§ What is required
From the listing below, pull each line that includes "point".

┌──

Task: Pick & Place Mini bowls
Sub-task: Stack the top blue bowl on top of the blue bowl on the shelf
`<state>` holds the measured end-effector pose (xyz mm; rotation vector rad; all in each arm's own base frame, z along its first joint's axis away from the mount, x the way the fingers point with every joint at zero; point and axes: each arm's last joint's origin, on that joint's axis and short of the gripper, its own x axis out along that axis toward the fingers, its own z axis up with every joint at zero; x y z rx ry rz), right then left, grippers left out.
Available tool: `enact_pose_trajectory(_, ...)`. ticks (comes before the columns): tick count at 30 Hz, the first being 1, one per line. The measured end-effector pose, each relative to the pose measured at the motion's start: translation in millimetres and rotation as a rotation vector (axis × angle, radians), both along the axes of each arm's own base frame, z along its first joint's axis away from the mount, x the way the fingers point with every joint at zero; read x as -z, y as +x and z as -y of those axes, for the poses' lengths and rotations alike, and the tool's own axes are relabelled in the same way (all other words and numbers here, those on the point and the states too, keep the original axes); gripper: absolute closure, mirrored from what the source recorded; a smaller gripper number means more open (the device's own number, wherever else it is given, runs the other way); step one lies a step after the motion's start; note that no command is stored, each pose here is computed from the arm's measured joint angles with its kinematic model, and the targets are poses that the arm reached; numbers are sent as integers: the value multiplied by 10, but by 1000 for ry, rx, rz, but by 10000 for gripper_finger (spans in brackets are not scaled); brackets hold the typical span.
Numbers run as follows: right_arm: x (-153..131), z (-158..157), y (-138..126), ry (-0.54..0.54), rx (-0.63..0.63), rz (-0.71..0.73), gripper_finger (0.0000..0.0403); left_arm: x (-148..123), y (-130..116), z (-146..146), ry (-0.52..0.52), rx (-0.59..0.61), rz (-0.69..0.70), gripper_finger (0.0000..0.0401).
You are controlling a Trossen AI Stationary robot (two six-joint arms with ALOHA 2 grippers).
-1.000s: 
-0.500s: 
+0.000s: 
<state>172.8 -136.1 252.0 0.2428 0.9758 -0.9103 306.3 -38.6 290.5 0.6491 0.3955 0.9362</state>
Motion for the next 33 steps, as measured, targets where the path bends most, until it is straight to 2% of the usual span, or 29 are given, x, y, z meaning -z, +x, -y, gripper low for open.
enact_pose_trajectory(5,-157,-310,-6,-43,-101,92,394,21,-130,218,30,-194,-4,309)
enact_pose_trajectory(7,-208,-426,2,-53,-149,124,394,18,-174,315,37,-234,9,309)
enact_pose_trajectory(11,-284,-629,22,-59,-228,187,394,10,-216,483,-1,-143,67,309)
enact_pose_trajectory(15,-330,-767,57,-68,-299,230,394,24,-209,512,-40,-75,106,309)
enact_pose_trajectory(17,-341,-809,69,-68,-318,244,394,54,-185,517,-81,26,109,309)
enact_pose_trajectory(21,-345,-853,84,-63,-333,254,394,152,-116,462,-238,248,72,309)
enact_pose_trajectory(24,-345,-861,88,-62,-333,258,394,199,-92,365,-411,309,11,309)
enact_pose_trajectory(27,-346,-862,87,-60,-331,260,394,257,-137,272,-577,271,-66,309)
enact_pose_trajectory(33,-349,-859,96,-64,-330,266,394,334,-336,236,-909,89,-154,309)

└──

§ Result below
`<state>` holds the measured end-effector pose (xyz mm; rotation vector rad; all in each arm's own base frame, z along its first joint's axis away from the mount, x the way the fingers point with every joint at zero; point and axes: each arm's last joint's origin, on that joint's axis and short of the gripper, its own x axis out along that axis toward the fingers, its own z axis up with every joint at zero; x y z rx ry rz), right then left, grippers left out.
Available tool: `enact_pose_trajectory(_, ...)`. ticks (comes before the columns): tick count at 30 Hz, the first being 1, one per line. The measured end-effector pose, each relative to the pose measured at the motion's start: translation in millimetres and rotation as a rotation vector (axis × angle, radians), both along the axes of each arm's own base frame, z along its first joint's axis away from the mount, x the way the fingers point with every joint at zero; read x as -z, y as +x and z as -y of those axes, for the poses' lengths and rotations alike, and the tool's own axes are relabelled in the same way (all other words and numbers here, those on the point and the states too, keep the original axes); gripper: absolute closure, mirrored from what the source recorded; a smaller gripper number means more open (the device's own number, wherever else it is given, runs the other way); step one lies a step after the motion's start; note that no command is stored, each pose here is computed from the arm's measured joint angles with its kinematic model, and the targets are poses that the arm reached; numbers are sent as integers: the value multiplied by 10, but by 1000 for ry, rx, rz, but by 10000 for gripper_finger (spans in brackets are not scaled); brackets hold the typical span.

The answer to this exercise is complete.